-- Opening Marker --

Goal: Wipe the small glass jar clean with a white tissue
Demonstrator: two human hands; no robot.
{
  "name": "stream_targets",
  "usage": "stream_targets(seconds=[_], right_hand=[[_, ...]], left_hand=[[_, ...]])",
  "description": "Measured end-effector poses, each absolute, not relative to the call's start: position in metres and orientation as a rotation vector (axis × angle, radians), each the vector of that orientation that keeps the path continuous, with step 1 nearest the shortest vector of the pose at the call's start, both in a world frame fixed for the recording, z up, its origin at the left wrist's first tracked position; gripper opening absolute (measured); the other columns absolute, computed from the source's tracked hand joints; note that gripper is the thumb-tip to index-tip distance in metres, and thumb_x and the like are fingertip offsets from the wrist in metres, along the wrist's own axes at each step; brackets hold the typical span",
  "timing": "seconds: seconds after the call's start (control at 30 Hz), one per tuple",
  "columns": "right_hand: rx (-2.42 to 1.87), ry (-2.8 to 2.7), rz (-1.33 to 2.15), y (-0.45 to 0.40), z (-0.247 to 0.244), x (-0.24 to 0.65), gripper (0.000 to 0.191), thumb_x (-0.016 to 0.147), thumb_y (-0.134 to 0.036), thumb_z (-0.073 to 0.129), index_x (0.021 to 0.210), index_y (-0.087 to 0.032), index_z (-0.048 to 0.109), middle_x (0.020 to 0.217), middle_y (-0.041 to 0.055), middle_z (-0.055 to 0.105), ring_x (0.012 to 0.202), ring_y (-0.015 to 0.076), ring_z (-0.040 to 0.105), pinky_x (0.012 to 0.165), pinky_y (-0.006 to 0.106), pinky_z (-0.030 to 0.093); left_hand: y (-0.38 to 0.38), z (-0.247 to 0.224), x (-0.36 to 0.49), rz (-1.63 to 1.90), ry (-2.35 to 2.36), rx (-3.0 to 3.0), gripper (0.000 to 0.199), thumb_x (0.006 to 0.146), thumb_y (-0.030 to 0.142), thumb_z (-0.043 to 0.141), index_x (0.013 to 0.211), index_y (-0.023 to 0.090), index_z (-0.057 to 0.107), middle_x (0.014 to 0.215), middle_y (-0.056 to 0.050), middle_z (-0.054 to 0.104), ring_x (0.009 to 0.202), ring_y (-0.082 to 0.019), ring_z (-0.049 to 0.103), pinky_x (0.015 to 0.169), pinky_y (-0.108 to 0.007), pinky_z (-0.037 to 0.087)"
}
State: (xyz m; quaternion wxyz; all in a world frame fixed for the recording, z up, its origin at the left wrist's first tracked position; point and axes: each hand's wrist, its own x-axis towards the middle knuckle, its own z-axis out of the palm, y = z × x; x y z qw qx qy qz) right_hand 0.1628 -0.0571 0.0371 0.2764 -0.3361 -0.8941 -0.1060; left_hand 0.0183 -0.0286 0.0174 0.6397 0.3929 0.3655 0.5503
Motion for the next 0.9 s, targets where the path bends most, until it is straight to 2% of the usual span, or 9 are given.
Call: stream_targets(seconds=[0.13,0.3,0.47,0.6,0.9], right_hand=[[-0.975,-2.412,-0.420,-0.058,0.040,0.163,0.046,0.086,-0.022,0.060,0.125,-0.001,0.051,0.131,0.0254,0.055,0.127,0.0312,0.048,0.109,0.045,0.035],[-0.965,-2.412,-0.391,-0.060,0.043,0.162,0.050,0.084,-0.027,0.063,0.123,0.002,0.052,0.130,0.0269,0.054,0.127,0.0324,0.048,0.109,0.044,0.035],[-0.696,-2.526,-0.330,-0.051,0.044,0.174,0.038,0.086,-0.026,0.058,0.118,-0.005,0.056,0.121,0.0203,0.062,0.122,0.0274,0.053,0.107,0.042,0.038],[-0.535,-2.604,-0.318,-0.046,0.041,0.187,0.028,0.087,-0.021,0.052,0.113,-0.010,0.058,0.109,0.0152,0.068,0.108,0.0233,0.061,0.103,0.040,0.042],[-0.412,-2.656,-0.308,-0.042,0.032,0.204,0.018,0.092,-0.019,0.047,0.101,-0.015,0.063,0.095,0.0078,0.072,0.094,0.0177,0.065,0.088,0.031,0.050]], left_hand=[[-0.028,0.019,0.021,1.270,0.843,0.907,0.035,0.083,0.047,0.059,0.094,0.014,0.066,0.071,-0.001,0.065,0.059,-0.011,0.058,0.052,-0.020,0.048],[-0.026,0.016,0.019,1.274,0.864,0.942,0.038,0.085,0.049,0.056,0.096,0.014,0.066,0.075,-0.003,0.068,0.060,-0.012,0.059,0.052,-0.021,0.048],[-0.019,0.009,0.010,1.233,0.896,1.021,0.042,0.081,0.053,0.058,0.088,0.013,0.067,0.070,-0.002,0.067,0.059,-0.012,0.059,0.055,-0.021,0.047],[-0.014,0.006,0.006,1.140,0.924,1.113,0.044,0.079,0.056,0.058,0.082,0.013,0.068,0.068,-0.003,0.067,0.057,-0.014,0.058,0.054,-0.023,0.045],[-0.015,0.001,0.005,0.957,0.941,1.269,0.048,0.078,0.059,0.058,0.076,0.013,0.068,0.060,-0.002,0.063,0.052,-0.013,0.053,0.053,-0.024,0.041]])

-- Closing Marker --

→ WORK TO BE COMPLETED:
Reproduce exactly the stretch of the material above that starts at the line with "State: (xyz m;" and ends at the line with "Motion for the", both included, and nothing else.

→ TASK ANSWER:
State: (xyz m; quaternion wxyz; all in a world frame fixed for the recording, z up, its origin at the left wrist's first tracked position; point and axes: each hand's wrist, its own x-axis towards the middle knuckle, its own z-axis out of the palm, y = z × x; x y z qw qx qy qz) right_hand 0.1628 -0.0571 0.0371 0.2764 -0.3361 -0.8941 -0.1060; left_hand 0.0183 -0.0286 0.0174 0.6397 0.3929 0.3655 0.5503
Motion for the next 0.9 s, targets where the path bends most, until it is straight to 2% of the usual span, or 9 are given.

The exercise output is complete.